2, by 2-(2,4 difluorobenzene base)-1-chloro-3-propanol 41.32g (0.20mol), potassium acid sulfate 29.96g
(0.22mol) join in 300ml chlorobenzene, be heated to reflux 14 hours.Chlorobenzene layer is washed to neutrality after completion of the reaction, anhydrous
Na2SO4Dried filtration, decompression distillation obtains oil product 1-(1-chloromethyl vinyl base)-2,4 difluorobenzene after removing chlorobenzene
32.06g (0.17mol), productivity 85%.
3, take 1-(1-chloromethyl vinyl base)-2,4 difluorobenzene 37.72g (0.20mol) and be dissolved in 100ml dimethyl sulfoxide,
Being subsequently added into 12.00g (0.30mol) sodium hydroxide and 90.5ml (0.60mol) diethyl malonate, reactant mixture is in room temperature
Under (15-35 degree Celsius) stir 8 hours.Add 300ml water after completion of the reaction, continue stirring 1 hour.Gained solution is used respectively
200ml and 100ml hexamethylene is extracted twice (second time is the water layer obtained after extraction extracts for the first time), merges twice extraction and obtains
The hexamethylene layer (i.e. extractant place layer) obtained, washed once with 150ml 5% (w/v) sodium hydroxide solution, then uses
150ml water washed once, anhydrous Na2SO4Dried filtration, rotary evaporation is removed hexamethylene and is obtained oil product 2-[2-(2,4-bis-
Fluorophenyl) pi-allyl]-1,3-diethyl malonate 56.22g (0.18mol), productivity 90%.
Embodiment 2
1, by 2-chloromethyl expoxy propane (22.08g, 0.24mol) and 1,3-difluorobenzene (22.82g, 0.20mol) is at 0 DEG C
Divide 4 batches to add ferric chloride (0.24mol) altogether after lower mix homogeneously while stirring, add and react 8 hours under rear room temperature, then rise
Temperature to 60 DEG C continues reaction 3 hours.It is 2mol/l's that mixture is carefully added at 0 DEG C 200ml concentration after completion of the reaction
In hydrochloric acid solution, extract three times with dichloromethane after stirring, each 130ml, combined dichloromethane layer, use saturated NaHCO3
Solution, water, saturated aqueous common salt washed once respectively.Organic layer anhydrous Na2SO4Dried filtration, rotary evaporation removes dichloromethane
Oil product 2-(2,4 difluorobenzene base)-1-chloro-3-propanol 33.06g, (0.16mol), productivity 80% is obtained after alkane.

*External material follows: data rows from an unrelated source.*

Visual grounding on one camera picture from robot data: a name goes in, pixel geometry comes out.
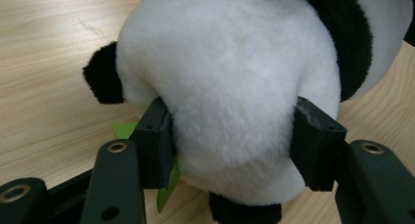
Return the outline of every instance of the wooden surface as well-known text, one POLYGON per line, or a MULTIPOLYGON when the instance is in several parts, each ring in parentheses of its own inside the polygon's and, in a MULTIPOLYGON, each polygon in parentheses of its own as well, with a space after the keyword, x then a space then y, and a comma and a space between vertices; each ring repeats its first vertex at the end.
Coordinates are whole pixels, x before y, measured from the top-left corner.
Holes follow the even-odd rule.
MULTIPOLYGON (((81 76, 93 51, 116 40, 140 0, 0 0, 0 184, 40 177, 48 187, 91 168, 130 107, 101 106, 81 76)), ((347 139, 389 146, 415 173, 415 49, 403 43, 386 78, 343 103, 347 139)), ((213 223, 208 196, 180 183, 163 214, 146 191, 148 223, 213 223)), ((304 191, 282 223, 340 223, 332 193, 304 191)))

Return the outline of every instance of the black metal bracket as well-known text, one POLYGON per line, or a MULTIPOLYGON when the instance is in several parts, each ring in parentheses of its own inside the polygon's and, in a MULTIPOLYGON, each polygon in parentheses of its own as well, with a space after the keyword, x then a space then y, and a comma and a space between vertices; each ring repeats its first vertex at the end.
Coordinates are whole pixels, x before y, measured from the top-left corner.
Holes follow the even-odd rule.
MULTIPOLYGON (((93 170, 46 190, 37 178, 0 187, 0 223, 146 223, 143 189, 168 184, 171 116, 155 99, 129 140, 98 152, 93 170)), ((415 223, 415 179, 388 148, 345 142, 346 130, 299 98, 291 158, 312 191, 332 191, 344 224, 415 223)))

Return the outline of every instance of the panda plush toy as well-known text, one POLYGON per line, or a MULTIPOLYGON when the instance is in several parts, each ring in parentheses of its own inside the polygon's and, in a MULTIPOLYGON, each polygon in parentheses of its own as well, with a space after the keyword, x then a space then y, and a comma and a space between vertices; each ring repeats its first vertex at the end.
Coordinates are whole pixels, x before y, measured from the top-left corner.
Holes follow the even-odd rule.
POLYGON ((213 219, 274 224, 304 189, 290 159, 298 96, 336 118, 376 85, 412 0, 143 0, 84 77, 102 104, 161 96, 182 178, 213 219))

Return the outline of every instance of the green leaf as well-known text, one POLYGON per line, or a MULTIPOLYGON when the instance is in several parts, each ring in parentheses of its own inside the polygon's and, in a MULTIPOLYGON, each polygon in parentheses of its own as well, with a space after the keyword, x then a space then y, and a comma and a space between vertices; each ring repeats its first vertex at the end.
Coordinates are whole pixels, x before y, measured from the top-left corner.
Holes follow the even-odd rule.
POLYGON ((137 122, 114 121, 113 131, 118 139, 128 139, 137 124, 137 122))
POLYGON ((157 193, 157 212, 158 213, 161 213, 162 210, 164 209, 165 205, 168 202, 168 199, 170 198, 171 194, 174 191, 174 188, 177 185, 177 182, 179 181, 179 178, 180 178, 180 171, 179 171, 179 167, 176 161, 170 173, 170 180, 168 181, 167 189, 161 188, 159 189, 159 192, 157 193))

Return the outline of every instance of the table surface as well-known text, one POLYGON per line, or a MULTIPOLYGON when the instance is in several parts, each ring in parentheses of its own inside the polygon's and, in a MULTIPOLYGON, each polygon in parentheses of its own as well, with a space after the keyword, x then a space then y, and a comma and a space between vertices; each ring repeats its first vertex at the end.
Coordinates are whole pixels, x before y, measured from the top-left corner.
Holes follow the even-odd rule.
MULTIPOLYGON (((126 105, 99 105, 81 76, 100 46, 116 40, 141 0, 0 0, 0 185, 40 177, 54 187, 93 166, 115 138, 112 121, 137 121, 126 105)), ((387 76, 341 104, 347 140, 390 147, 415 173, 415 49, 405 42, 387 76)), ((214 223, 208 195, 179 183, 162 214, 146 191, 148 223, 214 223)), ((340 223, 334 193, 305 190, 282 223, 340 223)))

2, by 2-(2,4 difluorobenzene base)-1-chloro-3-propanol 41.32g (0.20mol), potassium acid sulfate 29.96g
(0.22mol), join in 200ml chlorobenzene, be heated to reflux 14 hours.Chlorobenzene layer is washed to neutrality after completion of the reaction, anhydrous
Na2SO4Dried filtration, decompression distillation obtains oil product 1-(1-chloromethyl vinyl base)-2,4 difluorobenzene after removing chlorobenzene
32.06g (0.17mol), productivity 85%.
3,1-(1-chloromethyl vinyl base)-2,4 difluorobenzene 37.72g (0.20mol) is dissolved in 100ml dimethyl sulfoxide,
Being subsequently added into Lithium hydrate and 90.5ml (0.60mol) diethyl malonate of 0.30mol, reactant mixture is stirred at room temperature
8 hours.Add 300ml water after completion of the reaction, continue stirring 1 hour.Gained solution is respectively with 200ml and 100ml petroleum ether
(60-90 DEG C) is extracted twice, and merges petroleum ether layer, washed once with 150ml 5% (w/v) sodium hydroxide solution, then
Washed once with 150ml water, anhydrous Na2SO4Dried filtration, rotary evaporation is removed petroleum ether and is obtained oil product 2-[2-(2,4-
Difluorophenyl) pi-allyl]-1,3-diethyl malonate 56.21g (0.18mol), productivity 90%.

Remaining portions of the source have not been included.